The number behind the number

Somewhere right now, a fund manager in London is marking a crypto portfolio. A regulator in Frankfurt is watching an exchange for manipulation. An ETP is settling against a benchmark. None of them are looking at Kaiko. All of them are using it.

That is the trick of infrastructure. The better it works, the less you notice it. Kaiko sells the one thing crypto never had enough of: a price you can actually defend in a meeting. It pulls raw trades from more than 200 exchanges, normalizes the mess, and hands back clean, regulated, institutional-grade data, indices, and surveillance. Not opinions. Numbers with a paper trail.

In June 2026 the company swallowed its largest competitor, Amberdata, in the biggest consolidation institutional crypto data has ever seen. The combined firm now covers 200+ exchanges, 20+ blockchains, and 20,000+ digital assets for 260+ institutional clients. The plumbing got bigger. Most people still have not heard of it.

“Kaiko is the only independent, globally regulated company that can serve every data need an institution has.”

- The company's own positioning, post-Amberdata
The Problem They Saw

Crypto had prices. It did not have a price.

Here is the inconvenient truth about a decentralized market: ask twelve exchanges what Bitcoin costs and you will get twelve answers, three outages, and one number that looks suspiciously like a wash trade. Charming for a hobbyist. Disqualifying for a pension fund.

Traditional finance runs on trusted data. Bloomberg and Refinitiv built empires being the quiet referee of what an asset is worth. Crypto, for its first decade, had no referee - just a thousand screens disagreeing loudly. You cannot build an ETF, settle a derivative, or pass an audit on a number nobody will stand behind.

The gap was not technological. The data existed; it gushed out of every exchange API at full volume.

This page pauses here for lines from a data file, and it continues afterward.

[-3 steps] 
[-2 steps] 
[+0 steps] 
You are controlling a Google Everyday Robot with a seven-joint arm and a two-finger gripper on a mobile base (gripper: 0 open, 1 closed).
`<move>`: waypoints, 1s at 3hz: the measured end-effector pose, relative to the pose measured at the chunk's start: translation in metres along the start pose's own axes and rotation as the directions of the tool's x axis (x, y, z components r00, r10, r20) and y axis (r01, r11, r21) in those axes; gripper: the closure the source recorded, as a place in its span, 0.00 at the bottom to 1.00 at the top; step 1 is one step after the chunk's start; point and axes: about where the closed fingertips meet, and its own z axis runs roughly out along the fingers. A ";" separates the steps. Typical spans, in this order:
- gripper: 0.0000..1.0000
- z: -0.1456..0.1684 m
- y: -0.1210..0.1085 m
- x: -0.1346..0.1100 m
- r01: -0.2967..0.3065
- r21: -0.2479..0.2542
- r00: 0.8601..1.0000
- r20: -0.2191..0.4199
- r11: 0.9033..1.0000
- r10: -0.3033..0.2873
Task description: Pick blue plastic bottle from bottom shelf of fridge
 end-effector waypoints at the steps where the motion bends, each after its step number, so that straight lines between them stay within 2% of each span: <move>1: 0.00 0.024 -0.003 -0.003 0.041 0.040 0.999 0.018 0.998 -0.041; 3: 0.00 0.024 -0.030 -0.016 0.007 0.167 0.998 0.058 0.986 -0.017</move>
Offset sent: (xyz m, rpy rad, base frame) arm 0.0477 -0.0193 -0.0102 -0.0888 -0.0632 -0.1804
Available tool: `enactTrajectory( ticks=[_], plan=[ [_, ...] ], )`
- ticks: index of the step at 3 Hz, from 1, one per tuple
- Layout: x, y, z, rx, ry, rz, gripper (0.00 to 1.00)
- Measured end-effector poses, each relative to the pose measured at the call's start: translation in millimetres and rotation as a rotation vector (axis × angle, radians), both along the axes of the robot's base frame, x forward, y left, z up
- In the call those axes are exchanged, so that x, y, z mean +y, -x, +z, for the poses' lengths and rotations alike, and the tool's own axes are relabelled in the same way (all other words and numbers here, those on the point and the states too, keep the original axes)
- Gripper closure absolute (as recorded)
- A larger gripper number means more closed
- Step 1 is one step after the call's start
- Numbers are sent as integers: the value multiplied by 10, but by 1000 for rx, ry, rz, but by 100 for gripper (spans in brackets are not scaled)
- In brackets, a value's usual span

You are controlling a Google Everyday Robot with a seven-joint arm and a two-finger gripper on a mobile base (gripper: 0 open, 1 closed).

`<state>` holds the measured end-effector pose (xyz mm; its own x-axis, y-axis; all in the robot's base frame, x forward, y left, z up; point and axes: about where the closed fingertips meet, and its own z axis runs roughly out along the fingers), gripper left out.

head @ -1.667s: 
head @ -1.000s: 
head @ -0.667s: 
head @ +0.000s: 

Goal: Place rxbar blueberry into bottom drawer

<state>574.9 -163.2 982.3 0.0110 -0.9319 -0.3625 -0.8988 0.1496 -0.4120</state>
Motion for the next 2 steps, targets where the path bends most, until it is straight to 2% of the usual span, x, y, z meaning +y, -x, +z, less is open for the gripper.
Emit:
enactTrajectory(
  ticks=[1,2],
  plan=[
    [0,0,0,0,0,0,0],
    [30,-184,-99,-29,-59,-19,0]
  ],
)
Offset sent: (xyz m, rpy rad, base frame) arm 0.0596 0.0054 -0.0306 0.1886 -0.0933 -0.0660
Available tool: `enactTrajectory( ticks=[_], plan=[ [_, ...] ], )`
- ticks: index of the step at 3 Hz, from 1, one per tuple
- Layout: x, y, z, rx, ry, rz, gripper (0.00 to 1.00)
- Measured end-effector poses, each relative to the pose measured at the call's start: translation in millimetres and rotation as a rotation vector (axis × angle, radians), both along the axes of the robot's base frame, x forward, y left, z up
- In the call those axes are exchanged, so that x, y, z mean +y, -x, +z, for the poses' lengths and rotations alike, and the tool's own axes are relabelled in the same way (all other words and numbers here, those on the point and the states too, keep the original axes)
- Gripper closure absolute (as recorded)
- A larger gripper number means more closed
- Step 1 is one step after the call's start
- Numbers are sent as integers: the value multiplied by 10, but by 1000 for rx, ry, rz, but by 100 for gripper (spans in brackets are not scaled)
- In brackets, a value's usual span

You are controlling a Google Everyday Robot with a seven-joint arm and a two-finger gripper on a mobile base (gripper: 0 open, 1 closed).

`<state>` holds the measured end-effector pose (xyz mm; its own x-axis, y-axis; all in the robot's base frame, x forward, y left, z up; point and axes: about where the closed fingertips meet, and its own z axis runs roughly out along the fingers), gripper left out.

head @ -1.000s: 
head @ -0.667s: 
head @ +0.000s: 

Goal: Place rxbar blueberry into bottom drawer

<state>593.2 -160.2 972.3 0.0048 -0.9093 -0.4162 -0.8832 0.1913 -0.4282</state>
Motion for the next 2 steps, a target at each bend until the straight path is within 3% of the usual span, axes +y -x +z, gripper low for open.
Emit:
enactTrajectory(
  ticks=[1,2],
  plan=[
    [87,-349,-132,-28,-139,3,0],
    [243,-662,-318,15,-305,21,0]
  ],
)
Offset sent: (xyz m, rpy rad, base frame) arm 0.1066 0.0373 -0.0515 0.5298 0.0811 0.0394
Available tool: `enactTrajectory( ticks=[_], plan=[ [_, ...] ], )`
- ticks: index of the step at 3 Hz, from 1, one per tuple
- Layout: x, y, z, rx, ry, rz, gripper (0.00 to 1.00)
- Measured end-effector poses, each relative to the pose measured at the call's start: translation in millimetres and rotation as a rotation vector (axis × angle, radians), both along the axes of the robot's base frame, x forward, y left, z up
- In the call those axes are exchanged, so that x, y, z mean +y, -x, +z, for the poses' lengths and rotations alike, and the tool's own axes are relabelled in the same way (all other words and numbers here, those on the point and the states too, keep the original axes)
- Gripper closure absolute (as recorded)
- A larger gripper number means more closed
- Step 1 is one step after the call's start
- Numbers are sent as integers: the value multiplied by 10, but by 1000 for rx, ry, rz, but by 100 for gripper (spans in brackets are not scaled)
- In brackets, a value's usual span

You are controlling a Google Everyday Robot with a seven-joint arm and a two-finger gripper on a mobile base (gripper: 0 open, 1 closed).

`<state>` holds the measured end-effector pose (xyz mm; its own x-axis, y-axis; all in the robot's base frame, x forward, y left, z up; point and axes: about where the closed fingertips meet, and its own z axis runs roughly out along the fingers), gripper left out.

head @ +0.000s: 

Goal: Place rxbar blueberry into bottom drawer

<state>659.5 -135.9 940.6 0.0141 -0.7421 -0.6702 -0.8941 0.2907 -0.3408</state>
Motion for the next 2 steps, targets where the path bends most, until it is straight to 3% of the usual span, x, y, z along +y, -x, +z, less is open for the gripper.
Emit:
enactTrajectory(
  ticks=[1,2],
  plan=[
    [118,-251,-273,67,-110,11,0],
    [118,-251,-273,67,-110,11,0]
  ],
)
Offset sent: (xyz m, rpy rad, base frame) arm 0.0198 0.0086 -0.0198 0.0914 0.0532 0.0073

The gap was trust. Someone had to read all of it, clean it, store it, and put their regulated name on the output. That someone is the entire business.

“Ask twelve exchanges what Bitcoin costs and you get twelve answers. Institutions needed a thirteenth they could sign.”

FIELD NOTE / THE TRUST GAP
The Founders' Bet

A startup with no revenue, and a banker who wanted it anyway

Kaiko was started in Paris in 2014 by Pascal Gauthier, then a bright idea about aggregating Bitcoin data. Gauthier soon wandered off to run the hardware-wallet company Ledger, which tells you something about how early all of this was. The idea sat there, mostly unloved.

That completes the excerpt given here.